Activity: Pull every line that includes the word "microwave" out of the data below and copy it.

Data to process:
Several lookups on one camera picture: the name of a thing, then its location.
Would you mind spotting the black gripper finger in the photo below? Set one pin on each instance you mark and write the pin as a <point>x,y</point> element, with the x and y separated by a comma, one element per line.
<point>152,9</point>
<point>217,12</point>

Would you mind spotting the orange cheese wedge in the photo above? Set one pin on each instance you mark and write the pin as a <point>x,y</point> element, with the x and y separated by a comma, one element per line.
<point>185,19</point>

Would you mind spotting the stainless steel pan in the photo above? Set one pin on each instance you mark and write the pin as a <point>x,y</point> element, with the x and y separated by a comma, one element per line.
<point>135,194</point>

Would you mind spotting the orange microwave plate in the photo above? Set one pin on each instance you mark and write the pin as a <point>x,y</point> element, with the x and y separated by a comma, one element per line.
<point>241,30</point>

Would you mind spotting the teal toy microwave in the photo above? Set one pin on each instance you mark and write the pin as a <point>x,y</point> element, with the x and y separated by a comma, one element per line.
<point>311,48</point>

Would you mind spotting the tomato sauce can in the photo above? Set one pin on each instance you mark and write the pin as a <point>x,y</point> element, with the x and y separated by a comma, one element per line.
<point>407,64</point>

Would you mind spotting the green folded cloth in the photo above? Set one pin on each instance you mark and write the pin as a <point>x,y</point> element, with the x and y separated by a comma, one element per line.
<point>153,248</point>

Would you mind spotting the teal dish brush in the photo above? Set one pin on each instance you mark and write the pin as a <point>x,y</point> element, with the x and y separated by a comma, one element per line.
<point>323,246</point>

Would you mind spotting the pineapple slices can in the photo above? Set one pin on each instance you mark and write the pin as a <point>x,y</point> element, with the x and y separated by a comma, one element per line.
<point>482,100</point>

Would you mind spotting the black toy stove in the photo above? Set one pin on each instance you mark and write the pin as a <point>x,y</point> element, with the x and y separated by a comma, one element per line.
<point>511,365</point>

Answer below:
Would you mind spotting the orange microwave plate in the photo above? Set one pin on each instance you mark and write the pin as a <point>x,y</point> element, with the x and y separated by a comma, one element per line.
Would you mind spotting the teal toy microwave in the photo above? Set one pin on each instance you mark and write the pin as a <point>x,y</point> element, with the x and y separated by a comma, one element per line.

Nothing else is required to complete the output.